● Source material:
-------------------------
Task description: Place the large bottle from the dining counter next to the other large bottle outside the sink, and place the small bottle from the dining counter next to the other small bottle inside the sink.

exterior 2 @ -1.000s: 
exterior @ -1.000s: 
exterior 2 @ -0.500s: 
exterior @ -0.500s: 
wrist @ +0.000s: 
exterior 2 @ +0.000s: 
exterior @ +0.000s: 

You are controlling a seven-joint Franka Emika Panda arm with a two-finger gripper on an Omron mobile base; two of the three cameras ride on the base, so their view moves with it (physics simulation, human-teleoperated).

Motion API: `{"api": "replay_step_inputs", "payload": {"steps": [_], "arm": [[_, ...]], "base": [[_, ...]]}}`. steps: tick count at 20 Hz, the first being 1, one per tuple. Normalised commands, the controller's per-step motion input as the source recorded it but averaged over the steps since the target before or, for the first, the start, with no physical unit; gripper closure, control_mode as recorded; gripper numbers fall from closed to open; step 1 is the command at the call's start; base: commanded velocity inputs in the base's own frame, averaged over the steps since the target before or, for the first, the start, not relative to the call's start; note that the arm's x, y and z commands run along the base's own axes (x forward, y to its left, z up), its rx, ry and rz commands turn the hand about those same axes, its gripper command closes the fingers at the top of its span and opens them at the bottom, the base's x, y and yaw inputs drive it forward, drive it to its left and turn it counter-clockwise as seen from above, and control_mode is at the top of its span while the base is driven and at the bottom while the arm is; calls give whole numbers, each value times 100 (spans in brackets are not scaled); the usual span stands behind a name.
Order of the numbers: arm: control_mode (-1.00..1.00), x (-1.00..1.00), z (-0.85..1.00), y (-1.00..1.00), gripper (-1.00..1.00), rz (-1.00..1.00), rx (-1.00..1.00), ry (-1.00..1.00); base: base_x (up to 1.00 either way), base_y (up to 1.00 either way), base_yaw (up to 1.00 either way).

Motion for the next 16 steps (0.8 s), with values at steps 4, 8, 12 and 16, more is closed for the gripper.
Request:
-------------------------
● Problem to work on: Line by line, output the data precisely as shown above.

● Output of the exercise:
Task description: Place the large bottle from the dining counter next to the other large bottle outside the sink, and place the small bottle from the dining counter next to the other small bottle inside the sink.

exterior 2 @ -1.000s: 
exterior @ -1.000s: 
exterior 2 @ -0.500s: 
exterior @ -0.500s: 
wrist @ +0.000s: 
exterior 2 @ +0.000s: 
exterior @ +0.000s: 

You are controlling a seven-joint Franka Emika Panda arm with a two-finger gripper on an Omron mobile base; two of the three cameras ride on the base, so their view moves with it (physics simulation, human-teleoperated).

Motion API: `{"api": "replay_step_inputs", "payload": {"steps": [_], "arm": [[_, ...]], "base": [[_, ...]]}}`. steps: tick count at 20 Hz, the first being 1, one per tuple. Normalised commands, the controller's per-step motion input as the source recorded it but averaged over the steps since the target before or, for the first, the start, with no physical unit; gripper closure, control_mode as recorded; gripper numbers fall from closed to open; step 1 is the command at the call's start; base: commanded velocity inputs in the base's own frame, averaged over the steps since the target before or, for the first, the start, not relative to the call's start; note that the arm's x, y and z commands run along the base's own axes (x forward, y to its left, z up), its rx, ry and rz commands turn the hand about those same axes, its gripper command closes the fingers at the top of its span and opens them at the bottom, the base's x, y and yaw inputs drive it forward, drive it to its left and turn it counter-clockwise as seen from above, and control_mode is at the top of its span while the base is driven and at the bottom while the arm is; calls give whole numbers, each value times 100 (spans in brackets are not scaled); the usual span stands behind a name.
Order of the numbers: arm: control_mode (-1.00..1.00), x (-1.00..1.00), z (-0.85..1.00), y (-1.00..1.00), gripper (-1.00..1.00), rz (-1.00..1.00), rx (-1.00..1.00), ry (-1.00..1.00); base: base_x (up to 1.00 either way), base_y (up to 1.00 either way), base_yaw (up to 1.00 either way).

Motion for the next 16 steps (0.8 s), with values at steps 4, 8, 12 and 16, more is closed for the gripper.
Request:

The submitted response is complete.